She was very well spoken when defending Sanders on a Joy Reid clip I saw. It’s true we don’t know exactly what anyone would get passed if they won given we don’t know what the 2021 or 2023 House or Senate are going to look like, but backing Sanders ideas for Medicare for All, free public college tuition, support for Green jobs, and an actual labor and environmental critique of trade deals would make a lot more sense than backing someone who happened to serve as VP for Obama.
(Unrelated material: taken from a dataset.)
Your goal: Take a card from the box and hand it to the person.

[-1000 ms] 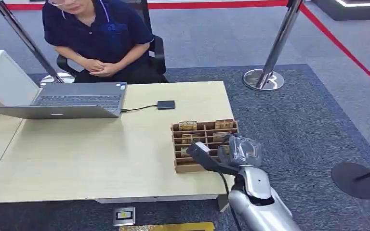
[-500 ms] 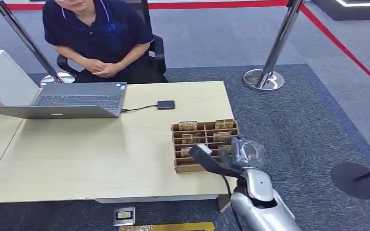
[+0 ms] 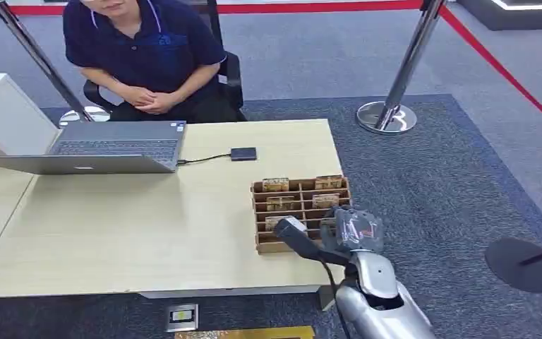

I’m hoping all voters including whatever demographic like black women will get a lot more educated before next year. Also, I’m solidly in favor of what I interpret as Bernie’s strategy: for sure be well educated on special issues that affect different minorities to a greater degree such as African Americans and policing, but push primarily for policies that help everyone (even rich people - we all breathe air and in many places it could be a lot better).

You said you didn’t want Democrats to spend a lot of time on a prisoner’s right to vote - I don’t want them to spend a lot of time on reparations for slavery which I see as completely unmanageable and an even bigger loser for the general than anything about prisoners voting. I’m not sure what Turner’s ideas are there but Sanders has said the right thing so far (which again is we push for the things that will help everyone and it will actually help African Americans more than any reparations bill that could ever get through Congress in 20 years).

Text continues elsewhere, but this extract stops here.